So this is the deal.. I’m not some crazed egotistic comedian/tale teller who ignores reality and feeds off the hilarious disconnection. As I struggle through the Dengue, or get harassed by cops, or understand realities I would wish didn’t exist to understand, my jokes, my suppressed worry, fright and meta-commentary ARE my experience. They aren’t to dupe, divert, dismay. I told jokes in my Dengue cama bed to keep me (and later us) going. I’m never existing in this world alone, so the reverberated smiles and energy of those around me got me to the re energized smiling and energetic state I’m in now.

I’m all better, platelets are up, the Dengue got the beat down. Dengue can strike again (there are 4 types), and worse on the repeat, this I know. Thank you for your support, and how u give when I don’t know I need it. Thanks that this life is kickin… and yes I taunt it, and yes I think I have it all under control, and yes I’ll keep telling you to try not to worry. Understand me as much as I don’t understand myself. Disconnected from you or myself I am not. I am gonna try to think more and have quiet without the Dengue and have balance and circular strength unity cuz that’s what it’s all about.

Ps. I really like memoirs.. i always have. So, I'm practicing. It's ok that I'm as fascinated by the writing as fascinated/mystified as you all are by the result.

Thursday, February 14, 2008

A lil song to the tune of the Dengue

hello dearly beloved,
here's a little song i rewrote. based on the diddy "both hands" by Ani Difranco.

my version "Dos Medicos" tells of my last lil adventure (Sat night to the ongoing recovery of today) no worries about the details. i was sick. pretty sick. we were worried. yep a lil worried. but now i am on the blissful and carefully monitored road to recovery. in post-acute stable condition Dengue Fever i am: 1. amazed at the security of my medical care (with the bolivian connections and the american volunteers i am as taken care of as i will ever be) 2. incredibly educated on one more lovely detail of life 3. wiser beyond my years once once again 4.humbled and rooted by the reality of it all 5. thankful to be alive

Dos Medicos

I am walking
out in the jungle
and I am visited by the aedes aegypto
mosquito again
and I am getting the Dengue fever
and it can't let it go
but I will get through...
a tourniquet test behind the dark curtains
and the open door
on the second floor
he’s looking for many petechiae
to see how long our coordinator can last
and dos medicos
I need dos medicos
oh, I can't open my eyes

I am counting
platelets in your body
I am reading about Dengue
And how few have died
How few have died

I am watching your pulse rise and fall
like the cells of my life,
and the pain of it all .
and your bones have been my breakpoint
and your flesh has been my fall
I am waiting for DEET
to offer up my keep
ohh dos medicos
*I need dos medicos
oh I can't open my eyes

but in eachother's hearts we grew less and less small
and eventually the laboratorio couldn't explain it all
and I'm recording our history now on the clinica wall
and eventually Dr. Douglas will come
and solucionar it all

I am walking
out in the jungle
and I am visited by the aedes aegypto
mosquito again
and I am NOT getting the Dengue fever
and I can't let it know
that I will get through...
So now use dos medicos
please use dos medicos
so you can open your eyes
I am counting
platelets in your body
I am singing about Dengue
and how we survived
I am singing about Dengue and how we survived

Saturday, February 2, 2008

paso a paso

heyyyyahh,
here's to letting you all know that all is a-ok. sorry for the lil' lapse. i haven't been in town, had enough time, nor felt grounded enough to write a real blog. my current "grounded" state shifts between planted and floating at all times. my equilibrium hasn't balanced quite yet.

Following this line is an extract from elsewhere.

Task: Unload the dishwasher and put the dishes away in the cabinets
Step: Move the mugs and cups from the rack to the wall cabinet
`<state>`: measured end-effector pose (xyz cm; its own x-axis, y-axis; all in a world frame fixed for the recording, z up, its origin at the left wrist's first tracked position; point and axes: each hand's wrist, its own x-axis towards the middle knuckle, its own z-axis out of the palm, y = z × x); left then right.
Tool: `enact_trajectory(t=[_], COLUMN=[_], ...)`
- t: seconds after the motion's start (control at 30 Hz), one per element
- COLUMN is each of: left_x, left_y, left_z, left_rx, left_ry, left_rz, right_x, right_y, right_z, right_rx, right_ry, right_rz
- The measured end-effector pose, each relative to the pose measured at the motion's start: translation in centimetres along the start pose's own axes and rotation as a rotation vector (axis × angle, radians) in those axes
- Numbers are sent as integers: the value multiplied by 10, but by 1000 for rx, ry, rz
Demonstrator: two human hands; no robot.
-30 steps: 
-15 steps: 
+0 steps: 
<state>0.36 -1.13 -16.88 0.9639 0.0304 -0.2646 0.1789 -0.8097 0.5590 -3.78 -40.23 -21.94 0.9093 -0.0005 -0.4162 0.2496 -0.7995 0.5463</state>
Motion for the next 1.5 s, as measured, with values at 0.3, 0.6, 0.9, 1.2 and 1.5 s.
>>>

everything is going well but i've been feeling stressed lately with the incredible weight of it all. my shoulders are creeping dangerously above ear level, so yes, i'm a little tense at best. the job is amazing and at the end of the day if i can focus on the small successes, that warm cozy feeling should envelope me inside. unfortunately i don't work like that. when you present me with a task, i see the task in 3-D plus an unlimited montage of invisible sides (first simplicity then history, social context, future, bureaucracy, heir achy, challenge). this makes for a long day (a given) and my mind and go-getterness makes it even longer.

Scenario: 1 lil jungle clinic. cute. friendly. open. lots of poor jungle people. cute. friendly. open. a service that asks for nothing and gives everything. a clientel that asks for everything and gives nothing. lots of docs...smart. little to no staff, social work, accounting, standards, policies... really stupid.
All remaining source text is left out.